Here $n_{ij}$ is the number of samples that belong to actual class $i$, and predicted as the class $j$.

If the model does a perfect job then the diagonal elements of the matrix will dominate. As we'll see, it's not quite the case. But still the predictions are close to true values in many cases.

In [None]:
from daal.algorithms.multi_class_classifier import quality_metric_set
from daal.algorithms.classifier.quality_metric import multiclass_confusion_matrix
from daal.data_management import BlockDescriptor, readOnly

qualityMetricSet = quality_metric_set.Batch(nClasses)
input = qualityMetricSet.getInputDataCollection().getInput(quality_metric_set.confusionMatrix)

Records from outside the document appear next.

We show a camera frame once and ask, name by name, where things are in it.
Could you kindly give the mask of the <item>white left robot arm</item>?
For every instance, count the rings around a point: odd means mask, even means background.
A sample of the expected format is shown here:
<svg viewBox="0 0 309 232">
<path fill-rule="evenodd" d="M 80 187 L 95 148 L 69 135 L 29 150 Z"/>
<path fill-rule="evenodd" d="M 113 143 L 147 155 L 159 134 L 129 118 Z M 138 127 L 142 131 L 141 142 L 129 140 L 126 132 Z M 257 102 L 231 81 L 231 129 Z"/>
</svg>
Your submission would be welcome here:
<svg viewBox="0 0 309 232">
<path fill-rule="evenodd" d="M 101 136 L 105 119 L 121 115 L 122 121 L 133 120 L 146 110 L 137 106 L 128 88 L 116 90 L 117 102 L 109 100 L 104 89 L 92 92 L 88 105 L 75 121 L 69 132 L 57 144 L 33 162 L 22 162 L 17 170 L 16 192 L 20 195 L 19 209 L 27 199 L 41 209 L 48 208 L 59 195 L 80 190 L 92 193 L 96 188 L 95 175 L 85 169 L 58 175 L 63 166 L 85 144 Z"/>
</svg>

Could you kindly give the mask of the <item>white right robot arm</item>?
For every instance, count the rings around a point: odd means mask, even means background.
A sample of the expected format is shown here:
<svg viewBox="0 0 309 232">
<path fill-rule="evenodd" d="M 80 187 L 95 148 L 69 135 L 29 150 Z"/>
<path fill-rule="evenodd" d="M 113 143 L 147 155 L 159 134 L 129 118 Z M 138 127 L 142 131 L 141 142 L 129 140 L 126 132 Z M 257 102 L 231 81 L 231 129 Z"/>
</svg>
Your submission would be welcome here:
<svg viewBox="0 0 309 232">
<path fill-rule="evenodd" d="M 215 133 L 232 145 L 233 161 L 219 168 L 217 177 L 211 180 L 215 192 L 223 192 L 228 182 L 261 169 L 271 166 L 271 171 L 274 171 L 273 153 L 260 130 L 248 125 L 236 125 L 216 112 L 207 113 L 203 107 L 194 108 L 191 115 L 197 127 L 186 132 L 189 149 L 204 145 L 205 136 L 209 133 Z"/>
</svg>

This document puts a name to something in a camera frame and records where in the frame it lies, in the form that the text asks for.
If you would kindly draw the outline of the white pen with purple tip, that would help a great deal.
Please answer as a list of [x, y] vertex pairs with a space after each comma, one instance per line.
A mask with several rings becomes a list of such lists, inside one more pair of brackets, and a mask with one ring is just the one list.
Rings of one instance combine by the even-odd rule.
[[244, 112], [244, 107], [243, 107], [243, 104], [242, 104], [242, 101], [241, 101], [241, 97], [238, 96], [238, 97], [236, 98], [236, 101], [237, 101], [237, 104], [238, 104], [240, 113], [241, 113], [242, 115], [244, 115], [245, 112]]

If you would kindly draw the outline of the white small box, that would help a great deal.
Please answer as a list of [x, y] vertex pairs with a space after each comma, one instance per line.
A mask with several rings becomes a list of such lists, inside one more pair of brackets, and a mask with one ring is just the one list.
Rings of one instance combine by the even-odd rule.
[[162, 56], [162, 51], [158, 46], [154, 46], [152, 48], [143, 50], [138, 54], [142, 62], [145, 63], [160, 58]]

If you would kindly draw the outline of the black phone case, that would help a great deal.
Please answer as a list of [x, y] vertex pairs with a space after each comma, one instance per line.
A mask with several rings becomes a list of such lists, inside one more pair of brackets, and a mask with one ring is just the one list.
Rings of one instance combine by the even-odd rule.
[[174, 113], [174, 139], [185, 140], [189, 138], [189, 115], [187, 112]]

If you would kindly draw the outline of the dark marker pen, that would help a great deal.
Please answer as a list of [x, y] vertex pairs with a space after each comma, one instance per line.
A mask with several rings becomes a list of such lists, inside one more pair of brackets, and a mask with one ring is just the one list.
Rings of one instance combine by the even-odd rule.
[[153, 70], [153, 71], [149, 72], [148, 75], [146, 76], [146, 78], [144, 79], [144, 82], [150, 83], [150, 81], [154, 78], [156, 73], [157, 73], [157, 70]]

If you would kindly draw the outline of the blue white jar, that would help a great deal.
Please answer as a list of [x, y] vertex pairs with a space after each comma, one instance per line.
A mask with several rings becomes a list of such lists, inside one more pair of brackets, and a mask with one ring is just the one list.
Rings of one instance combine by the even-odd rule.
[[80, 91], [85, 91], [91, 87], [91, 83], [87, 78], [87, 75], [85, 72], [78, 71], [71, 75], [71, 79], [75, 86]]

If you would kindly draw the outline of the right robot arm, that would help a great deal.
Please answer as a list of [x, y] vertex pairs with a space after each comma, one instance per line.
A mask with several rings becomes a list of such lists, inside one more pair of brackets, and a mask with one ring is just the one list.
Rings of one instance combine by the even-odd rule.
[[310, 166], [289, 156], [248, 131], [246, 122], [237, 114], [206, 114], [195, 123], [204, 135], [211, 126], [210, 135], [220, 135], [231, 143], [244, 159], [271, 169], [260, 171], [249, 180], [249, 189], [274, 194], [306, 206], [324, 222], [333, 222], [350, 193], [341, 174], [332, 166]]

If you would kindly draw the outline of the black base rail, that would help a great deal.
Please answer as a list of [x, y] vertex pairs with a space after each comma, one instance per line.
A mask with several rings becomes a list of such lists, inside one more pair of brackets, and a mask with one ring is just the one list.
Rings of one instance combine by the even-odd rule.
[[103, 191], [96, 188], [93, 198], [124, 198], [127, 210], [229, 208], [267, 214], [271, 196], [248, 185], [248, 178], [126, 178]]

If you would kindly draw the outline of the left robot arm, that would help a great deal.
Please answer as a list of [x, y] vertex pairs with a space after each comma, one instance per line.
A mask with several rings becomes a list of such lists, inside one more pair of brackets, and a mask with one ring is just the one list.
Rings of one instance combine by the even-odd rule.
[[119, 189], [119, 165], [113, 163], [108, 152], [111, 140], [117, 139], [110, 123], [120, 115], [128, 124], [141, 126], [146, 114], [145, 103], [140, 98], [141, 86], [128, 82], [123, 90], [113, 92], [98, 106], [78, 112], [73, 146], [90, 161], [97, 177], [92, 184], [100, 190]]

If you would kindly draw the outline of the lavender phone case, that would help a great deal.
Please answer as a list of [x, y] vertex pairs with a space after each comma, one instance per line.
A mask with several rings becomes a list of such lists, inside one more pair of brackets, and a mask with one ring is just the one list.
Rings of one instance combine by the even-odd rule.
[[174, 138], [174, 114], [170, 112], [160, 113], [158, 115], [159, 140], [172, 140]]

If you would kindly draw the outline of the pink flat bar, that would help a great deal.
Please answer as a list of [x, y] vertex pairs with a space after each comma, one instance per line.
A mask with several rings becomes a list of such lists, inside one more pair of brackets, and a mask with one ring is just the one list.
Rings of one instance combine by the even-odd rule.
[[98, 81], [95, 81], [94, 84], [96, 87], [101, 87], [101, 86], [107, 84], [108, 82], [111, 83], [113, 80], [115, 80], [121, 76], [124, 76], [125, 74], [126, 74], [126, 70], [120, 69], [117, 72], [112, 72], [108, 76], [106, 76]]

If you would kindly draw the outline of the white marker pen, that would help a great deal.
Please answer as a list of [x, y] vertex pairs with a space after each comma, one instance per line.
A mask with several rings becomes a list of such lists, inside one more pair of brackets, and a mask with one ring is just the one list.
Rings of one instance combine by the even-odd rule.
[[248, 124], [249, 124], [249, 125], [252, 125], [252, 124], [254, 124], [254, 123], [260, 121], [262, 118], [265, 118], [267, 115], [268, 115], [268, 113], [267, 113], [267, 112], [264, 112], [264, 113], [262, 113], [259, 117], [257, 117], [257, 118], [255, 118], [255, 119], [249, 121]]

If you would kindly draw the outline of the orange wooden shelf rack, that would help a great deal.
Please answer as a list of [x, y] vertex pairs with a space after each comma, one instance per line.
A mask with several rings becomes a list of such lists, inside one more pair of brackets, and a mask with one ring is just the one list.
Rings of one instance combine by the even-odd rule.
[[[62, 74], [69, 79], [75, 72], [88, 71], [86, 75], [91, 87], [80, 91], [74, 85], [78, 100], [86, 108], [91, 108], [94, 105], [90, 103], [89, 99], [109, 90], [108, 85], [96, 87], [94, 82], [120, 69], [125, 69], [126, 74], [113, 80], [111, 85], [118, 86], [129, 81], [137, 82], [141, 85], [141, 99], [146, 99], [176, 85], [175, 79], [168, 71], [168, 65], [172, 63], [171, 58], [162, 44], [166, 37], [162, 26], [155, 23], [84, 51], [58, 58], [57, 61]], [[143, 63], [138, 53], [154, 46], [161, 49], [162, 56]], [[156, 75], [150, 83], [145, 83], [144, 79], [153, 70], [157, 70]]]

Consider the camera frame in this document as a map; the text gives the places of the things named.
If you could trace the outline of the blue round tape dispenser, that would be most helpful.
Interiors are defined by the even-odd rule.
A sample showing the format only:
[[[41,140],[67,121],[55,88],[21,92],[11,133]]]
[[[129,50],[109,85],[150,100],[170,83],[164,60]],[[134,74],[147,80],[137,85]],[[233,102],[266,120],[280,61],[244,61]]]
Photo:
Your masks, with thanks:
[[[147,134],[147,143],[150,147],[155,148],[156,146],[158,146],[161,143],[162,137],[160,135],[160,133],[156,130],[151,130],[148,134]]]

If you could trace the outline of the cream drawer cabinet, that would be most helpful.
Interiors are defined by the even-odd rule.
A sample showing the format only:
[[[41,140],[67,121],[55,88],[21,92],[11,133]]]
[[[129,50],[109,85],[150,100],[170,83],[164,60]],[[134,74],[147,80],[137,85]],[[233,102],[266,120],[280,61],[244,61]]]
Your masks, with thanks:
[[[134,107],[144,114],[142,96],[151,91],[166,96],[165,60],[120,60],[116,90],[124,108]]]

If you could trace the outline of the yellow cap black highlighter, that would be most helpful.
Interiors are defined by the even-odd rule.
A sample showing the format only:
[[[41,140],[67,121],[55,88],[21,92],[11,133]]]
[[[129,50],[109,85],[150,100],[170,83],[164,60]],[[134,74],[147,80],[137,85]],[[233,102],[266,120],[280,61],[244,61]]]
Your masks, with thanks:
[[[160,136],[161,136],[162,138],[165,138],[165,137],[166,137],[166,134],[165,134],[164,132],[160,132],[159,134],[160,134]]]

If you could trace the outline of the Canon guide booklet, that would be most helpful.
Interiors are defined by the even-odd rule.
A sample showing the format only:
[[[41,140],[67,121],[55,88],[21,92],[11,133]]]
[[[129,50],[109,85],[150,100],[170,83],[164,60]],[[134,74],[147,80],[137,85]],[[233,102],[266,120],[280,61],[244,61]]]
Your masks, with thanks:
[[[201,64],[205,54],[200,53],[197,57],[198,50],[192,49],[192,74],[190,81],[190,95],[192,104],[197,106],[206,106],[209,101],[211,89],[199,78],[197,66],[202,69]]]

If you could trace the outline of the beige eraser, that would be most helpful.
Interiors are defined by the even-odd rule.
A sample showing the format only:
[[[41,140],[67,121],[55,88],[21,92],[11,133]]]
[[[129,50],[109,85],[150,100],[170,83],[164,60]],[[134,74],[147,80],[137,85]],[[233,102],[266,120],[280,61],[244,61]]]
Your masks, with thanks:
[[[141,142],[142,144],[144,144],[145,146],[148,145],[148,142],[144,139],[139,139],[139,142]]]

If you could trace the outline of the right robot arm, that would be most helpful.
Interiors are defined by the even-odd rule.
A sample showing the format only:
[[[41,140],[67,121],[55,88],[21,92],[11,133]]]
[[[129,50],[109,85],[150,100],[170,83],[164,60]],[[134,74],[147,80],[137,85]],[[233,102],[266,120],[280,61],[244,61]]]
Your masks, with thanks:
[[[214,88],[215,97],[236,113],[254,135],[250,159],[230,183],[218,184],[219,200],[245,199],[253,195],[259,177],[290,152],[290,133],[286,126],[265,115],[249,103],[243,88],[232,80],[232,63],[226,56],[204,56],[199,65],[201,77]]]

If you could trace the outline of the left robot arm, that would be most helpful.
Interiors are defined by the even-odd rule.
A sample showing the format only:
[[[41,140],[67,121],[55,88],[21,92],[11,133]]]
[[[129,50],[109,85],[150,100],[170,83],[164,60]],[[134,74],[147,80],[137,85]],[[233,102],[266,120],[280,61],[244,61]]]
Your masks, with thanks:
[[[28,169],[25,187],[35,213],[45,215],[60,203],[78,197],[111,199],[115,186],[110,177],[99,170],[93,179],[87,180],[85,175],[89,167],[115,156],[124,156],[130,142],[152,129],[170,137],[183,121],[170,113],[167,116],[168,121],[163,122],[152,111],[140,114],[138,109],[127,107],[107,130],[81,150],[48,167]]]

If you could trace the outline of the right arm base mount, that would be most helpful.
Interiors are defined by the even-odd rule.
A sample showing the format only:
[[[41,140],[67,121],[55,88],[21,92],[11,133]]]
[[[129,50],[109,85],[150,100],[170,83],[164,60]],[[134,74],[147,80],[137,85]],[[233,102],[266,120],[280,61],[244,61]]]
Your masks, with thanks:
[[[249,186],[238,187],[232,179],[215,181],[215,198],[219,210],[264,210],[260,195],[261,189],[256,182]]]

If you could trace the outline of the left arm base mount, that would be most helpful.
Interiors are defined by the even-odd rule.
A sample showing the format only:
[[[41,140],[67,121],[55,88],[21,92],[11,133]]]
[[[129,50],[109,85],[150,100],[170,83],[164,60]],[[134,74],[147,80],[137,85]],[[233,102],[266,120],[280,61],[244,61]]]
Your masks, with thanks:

yTest2d = yTest.reshape(yTest.size, 1)
groundTruth = HomogenNumericTable(yTest2d.astype(np.float64))
input.set(multiclass_confusion_matrix.predictedLabels,   predictions)
input.set(multiclass_confusion_matrix.groundTruthLabels, groundTruth)

# Compute quality metrics and get the quality metrics
# returns ResultCollection class from daal.algorithms.multi_class_classifier.quality_metric_set
qualityMetricResult = qualityMetricSet.compute().getResult(quality_metric_set.confusionMatrix)
confusionMatrix = qualityMetricResult.get(multiclass_confusion_matrix.confusionMatrix)

bd = BlockDescriptor()
nrows = confusionMatrix.getNumberOfRows()
confusionMatrix.getBlockOfRows(0, nrows, readOnly, bd)
npa = np.copy(bd.getArray())
print(npa)
confusionMatrix.releaseBlockOfRows(bd)

qualityMetricsTable = qualityMetricResult.get(multiclass_confusion_matrix.multiClassMetrics)
qualityMetricsTable.getBlockOfRows(0, 1, readOnly, bd)
qualityMetricsData = bd.getArray().flatten()
print("Average accuracy: {0:.3f}".format(qualityMetricsData[multiclass_confusion_matrix.averageAccuracy]))
print("Error rate:       {0:.3f}".format(qualityMetricsData[multiclass_confusion_matrix.errorRate]))
print("Micro precision:  {0:.3f}".format(qualityMetricsData[multiclass_confusion_matrix.microPrecision]))
print("Micro recall:     {0:.3f}".format(qualityMetricsData[multiclass_confusion_matrix.microRecall]))
print("Micro F-score:    {0:.3f}".format(qualityMetricsData[multiclass_confusion_matrix.microFscore]))
print("Macro precision:  {0:.3f}".format(qualityMetricsData[multiclass_confusion_matrix.macroPrecision]))
print("Macro recall:     {0:.3f}".format(qualityMetricsData[multiclass_confusion_matrix.macroRecall]))
print("Macro F-score:    {0:.3f}".format(qualityMetricsData[multiclass_confusion_matrix.macroFscore]))
qualityMetricsTable.releaseBlockOfRows(bd)


### Summary
In this lab, we learned a widely used algorithm for documents classification: Multinomial Naive Bayes. We saw how to apply it to the 20 Newsgroups dataset. We studied and practiced pyDAAL API for this algorithm.